The mongol army at kalka river numbered around 23,000. 2 tumens of veteran cavalry plus few auxillaries.The commanders were Genghis Khan's 2 most formidable lieutenants -Jebe Noyan and Subutai Baghatur.

Jebe Noyan - Jebe first encountered Genghis Khan on the battlefield during the wars of unification in Mongolia.During the battle when Genghis Khan defeated the Tayichiut in 1201 a sharpshooter had killed Genghis Khan’s horse with a well-placed arrow to the neck,Genghis asked who it was,a a man named Jirqo’adai came forward and spoke if the khan could have him executed,but if he let him join his army he would serve him well.An impressed Genghis Khan on account of his archery skills,gave him the nickname of Jebe or 'Arrow'.Throughout Genghis Khan's wars he was one of Genghis's four most feared generals - Genghis's 'Hounds of war'.In 1209 he and Sübedei pursued the Naiman and Merkit who fled Mongolia to the Irtysh RiveJebe was also responsible for hunting down Güchülüg, a Naiman prince who became ruler of Kara-Khitai.Against the Jin Empire, he served as commander of Genghis Khan’s vanguard in 1211, capturing the strongly guarded Chabchiyal Pass through a perfectly executed feigned retreat.In their famous great raid,he and subutai pursued the shah and then went on to russia(where they will fight at kalka river).Jebe died in 1224 on the return to Mongolia from russia from natural causes.

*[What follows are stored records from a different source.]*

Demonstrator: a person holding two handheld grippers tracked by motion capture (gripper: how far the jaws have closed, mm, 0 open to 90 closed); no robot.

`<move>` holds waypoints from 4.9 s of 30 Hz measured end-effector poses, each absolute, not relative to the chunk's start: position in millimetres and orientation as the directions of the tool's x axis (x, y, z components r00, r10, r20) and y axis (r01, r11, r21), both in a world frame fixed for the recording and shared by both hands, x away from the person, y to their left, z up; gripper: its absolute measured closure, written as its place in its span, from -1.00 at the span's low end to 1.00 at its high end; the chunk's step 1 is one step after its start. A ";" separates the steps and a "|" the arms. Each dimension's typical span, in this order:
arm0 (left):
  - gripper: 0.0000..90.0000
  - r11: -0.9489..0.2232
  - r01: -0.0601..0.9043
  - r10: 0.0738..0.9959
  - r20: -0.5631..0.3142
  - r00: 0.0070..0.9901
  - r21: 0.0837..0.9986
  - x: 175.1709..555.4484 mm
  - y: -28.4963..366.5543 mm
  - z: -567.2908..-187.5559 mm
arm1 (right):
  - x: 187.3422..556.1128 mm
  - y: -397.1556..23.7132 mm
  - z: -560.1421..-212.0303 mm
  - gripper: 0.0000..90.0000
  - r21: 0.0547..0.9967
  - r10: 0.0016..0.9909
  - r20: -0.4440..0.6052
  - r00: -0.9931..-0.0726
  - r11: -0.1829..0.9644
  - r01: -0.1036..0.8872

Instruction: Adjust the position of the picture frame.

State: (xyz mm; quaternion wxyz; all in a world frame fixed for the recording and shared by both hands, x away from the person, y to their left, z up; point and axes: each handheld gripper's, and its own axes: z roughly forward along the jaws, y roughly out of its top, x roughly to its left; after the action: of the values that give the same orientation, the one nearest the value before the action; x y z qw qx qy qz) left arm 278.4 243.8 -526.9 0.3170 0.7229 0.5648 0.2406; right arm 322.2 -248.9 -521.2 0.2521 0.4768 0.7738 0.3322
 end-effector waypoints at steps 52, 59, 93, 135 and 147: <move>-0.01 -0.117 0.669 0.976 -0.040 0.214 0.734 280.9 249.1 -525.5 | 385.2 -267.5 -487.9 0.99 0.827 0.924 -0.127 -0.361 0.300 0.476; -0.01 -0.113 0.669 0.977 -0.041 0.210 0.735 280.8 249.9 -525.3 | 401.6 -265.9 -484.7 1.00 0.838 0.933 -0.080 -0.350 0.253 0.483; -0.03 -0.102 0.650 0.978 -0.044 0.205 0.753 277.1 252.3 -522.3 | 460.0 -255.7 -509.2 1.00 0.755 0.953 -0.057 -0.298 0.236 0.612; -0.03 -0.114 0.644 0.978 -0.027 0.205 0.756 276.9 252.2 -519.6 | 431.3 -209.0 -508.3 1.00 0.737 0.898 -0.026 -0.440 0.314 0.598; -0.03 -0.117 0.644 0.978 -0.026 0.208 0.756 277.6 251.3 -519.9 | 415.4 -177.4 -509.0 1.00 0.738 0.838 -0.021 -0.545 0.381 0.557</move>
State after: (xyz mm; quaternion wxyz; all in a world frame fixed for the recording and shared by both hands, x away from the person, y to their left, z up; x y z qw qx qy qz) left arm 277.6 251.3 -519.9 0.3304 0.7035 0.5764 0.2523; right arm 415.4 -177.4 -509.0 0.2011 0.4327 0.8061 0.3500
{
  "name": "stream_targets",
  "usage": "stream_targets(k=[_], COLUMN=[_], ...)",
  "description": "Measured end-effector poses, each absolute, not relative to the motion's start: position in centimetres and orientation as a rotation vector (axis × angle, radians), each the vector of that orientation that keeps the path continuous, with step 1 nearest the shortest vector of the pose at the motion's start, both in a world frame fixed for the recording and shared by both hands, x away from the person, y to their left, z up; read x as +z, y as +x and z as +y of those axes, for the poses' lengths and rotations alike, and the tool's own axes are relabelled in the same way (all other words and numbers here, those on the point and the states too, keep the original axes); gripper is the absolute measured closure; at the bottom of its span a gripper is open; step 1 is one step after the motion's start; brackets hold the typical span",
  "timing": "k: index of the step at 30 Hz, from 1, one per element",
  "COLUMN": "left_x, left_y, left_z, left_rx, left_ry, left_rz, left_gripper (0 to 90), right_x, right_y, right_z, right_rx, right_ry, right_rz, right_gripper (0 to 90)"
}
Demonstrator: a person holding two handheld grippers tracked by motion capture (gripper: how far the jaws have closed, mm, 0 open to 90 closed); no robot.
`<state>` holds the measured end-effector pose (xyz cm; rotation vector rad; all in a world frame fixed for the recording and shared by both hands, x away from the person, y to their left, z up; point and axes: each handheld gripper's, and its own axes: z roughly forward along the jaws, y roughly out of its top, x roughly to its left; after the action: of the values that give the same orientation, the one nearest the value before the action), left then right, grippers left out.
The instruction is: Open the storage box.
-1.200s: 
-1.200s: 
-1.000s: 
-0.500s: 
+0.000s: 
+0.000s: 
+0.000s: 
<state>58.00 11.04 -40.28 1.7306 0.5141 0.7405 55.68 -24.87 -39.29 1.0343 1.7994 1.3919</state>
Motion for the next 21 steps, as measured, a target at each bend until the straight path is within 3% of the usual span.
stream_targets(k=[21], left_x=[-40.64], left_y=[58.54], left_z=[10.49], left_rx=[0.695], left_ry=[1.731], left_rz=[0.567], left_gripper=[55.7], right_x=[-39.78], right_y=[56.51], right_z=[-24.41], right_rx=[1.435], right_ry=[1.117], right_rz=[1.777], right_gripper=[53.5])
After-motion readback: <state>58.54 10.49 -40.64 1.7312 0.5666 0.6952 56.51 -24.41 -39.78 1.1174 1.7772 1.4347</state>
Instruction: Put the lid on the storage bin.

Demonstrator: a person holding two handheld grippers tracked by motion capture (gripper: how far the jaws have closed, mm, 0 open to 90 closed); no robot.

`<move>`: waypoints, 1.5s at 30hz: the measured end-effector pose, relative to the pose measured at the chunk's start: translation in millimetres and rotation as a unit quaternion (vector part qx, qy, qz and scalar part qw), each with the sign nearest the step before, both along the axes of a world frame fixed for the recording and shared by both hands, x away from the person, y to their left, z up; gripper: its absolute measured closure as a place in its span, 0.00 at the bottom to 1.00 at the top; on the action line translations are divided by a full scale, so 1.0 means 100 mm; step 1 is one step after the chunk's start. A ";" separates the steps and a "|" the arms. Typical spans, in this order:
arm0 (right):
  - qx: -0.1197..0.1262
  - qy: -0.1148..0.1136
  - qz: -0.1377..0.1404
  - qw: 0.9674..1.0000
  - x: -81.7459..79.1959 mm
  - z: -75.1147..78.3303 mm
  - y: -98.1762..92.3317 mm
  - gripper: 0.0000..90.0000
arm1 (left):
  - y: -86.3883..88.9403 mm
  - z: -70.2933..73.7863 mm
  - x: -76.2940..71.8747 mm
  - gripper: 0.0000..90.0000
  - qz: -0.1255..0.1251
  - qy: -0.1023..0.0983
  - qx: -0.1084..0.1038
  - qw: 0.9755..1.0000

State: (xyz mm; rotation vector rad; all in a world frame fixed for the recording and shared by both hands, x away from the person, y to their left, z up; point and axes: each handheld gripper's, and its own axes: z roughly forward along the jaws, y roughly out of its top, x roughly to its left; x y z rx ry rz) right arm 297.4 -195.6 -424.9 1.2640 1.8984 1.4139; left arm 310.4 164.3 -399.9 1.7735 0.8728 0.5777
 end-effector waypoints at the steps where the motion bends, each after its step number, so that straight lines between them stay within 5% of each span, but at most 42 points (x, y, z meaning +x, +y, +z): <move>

Subutai Baghatur - The greatest of the mongol generals,and sometimes considered the equal of genghis in strategic skill entered Chinggis Khan’s service as a young man while performing menial tasks such as tending his horses.He rose rapidly through the ranks.His first foray outside of Mongolia was conducted under the command of Jebe, pursuing renegade Naiman and Merkit tribes into western Siberia in 1209.In the invasion of the Jin Empire, Sübedei carried out various missions for genghis becoming one of genghis's dogs of war'.In the Khwarazmian War, he served as one of the vanguard commanders and then, with Jebe, relentlessly pursued Sultan Khwarazmshah. Sübedei and Jebe next set out on the reconnaissance en force that took them through Transcaucasia and across the Caucasus Mountains. There, they defeated a combined army of Russian princes and Kipchak Turks at the battle of the Kalka River.Sübedei led a Mongol army against the recalcitrant Tangut of Xi-Xia in 1226–7.He also served as a commander in the final assault on the Jin Empire and was instrumental in its destruction.
At the age of 60, in 1236 he was chosen to lead the Mongols west towards the Volga River and into the Russian heartland and beyond.In three years of campaigning the Mongols extended their empire by 1,000km, from the Volga River to the Carpathian Mountains, conquering not only the Rus’ but also the Kipchak Turks.
Sübedei then planned his invasion of Central Europe. Mongol armies struck simultaneously at Hungary and Poland. The invasion of Poland appears to have been little more than a diversion to keep armies there from potentially joining forces with the Hungarians. Sübedei himself led the assault on Hungary. After overpowering the fortresses that guarded the mountain passes, the Mongols destroyed the Hungarian army – considered one of the best in Europe – on the Sajo River, at a spot called Mohi demonstrating brilliant tactical skill.Sübedei, however, ordered a general withdraw from Hungary upon receiving news that Ögödei Khan had died.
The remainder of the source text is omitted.